Phylogenetic analyses based on protein sequence data indicated that sterol 14-demethylase P450 (CYP51) and bacterial CYP51-like protein were joined into a distinctive evolutionary cluster, CYP51 cluster, within the CYP protein superfamily. The most probable branch topology of the CYP51 phylogenetic tree was (bacteria, (plants, (fungi, mammals))), which is comparable to the phylogeny of major kingdoms of living matter, suggesting that CYP51 has been conserved from the era of prokaryotic evolution. This may be strong evidence supporting the prokaryotic origin of P450. Structure of flanking regions and the number and insertion sites of introns are quite different between mammalian and fungal CYP51s. This fact indicates that different mechanisms are operative in evolution of protein sequences and gene structures.
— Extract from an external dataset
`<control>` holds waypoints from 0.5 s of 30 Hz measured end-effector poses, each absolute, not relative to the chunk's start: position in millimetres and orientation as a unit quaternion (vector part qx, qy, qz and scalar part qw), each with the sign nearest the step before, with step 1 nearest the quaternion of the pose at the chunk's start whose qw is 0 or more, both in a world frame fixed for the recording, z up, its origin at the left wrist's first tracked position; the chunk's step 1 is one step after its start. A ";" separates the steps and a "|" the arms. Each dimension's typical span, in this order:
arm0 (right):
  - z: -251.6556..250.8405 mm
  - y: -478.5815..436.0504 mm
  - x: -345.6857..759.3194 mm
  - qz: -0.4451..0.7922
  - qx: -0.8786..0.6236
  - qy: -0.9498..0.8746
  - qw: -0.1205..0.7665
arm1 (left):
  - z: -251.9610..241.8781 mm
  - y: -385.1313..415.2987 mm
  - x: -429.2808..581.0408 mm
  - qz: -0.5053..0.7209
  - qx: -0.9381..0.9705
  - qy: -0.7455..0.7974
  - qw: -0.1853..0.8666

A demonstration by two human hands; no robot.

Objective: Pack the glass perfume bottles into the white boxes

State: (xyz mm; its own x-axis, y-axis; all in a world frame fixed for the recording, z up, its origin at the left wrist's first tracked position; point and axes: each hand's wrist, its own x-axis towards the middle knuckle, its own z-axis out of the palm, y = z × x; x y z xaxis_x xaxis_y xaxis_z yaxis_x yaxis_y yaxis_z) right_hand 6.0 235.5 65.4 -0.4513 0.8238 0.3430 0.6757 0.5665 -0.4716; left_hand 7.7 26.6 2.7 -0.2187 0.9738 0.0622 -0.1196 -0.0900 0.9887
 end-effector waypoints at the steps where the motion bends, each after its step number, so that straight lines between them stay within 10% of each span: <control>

CYP51 is the first example violating the well-documented rule that the basic structure of a gene, including intron insertion sites, is well conserved in each P450 family. One CYP51 processed a pseudogene was found in rat genome. Nonsynonymous nucleotide divergence observed between the pseudogene and CYP51 cDNA was less than one-fifth of the synonymous divergence. This unusually low rate of nonsynonymous nucleotide changes in the pseudogene suggests that it may be derived from another CYP51, which might have been active for a significant duration in the past.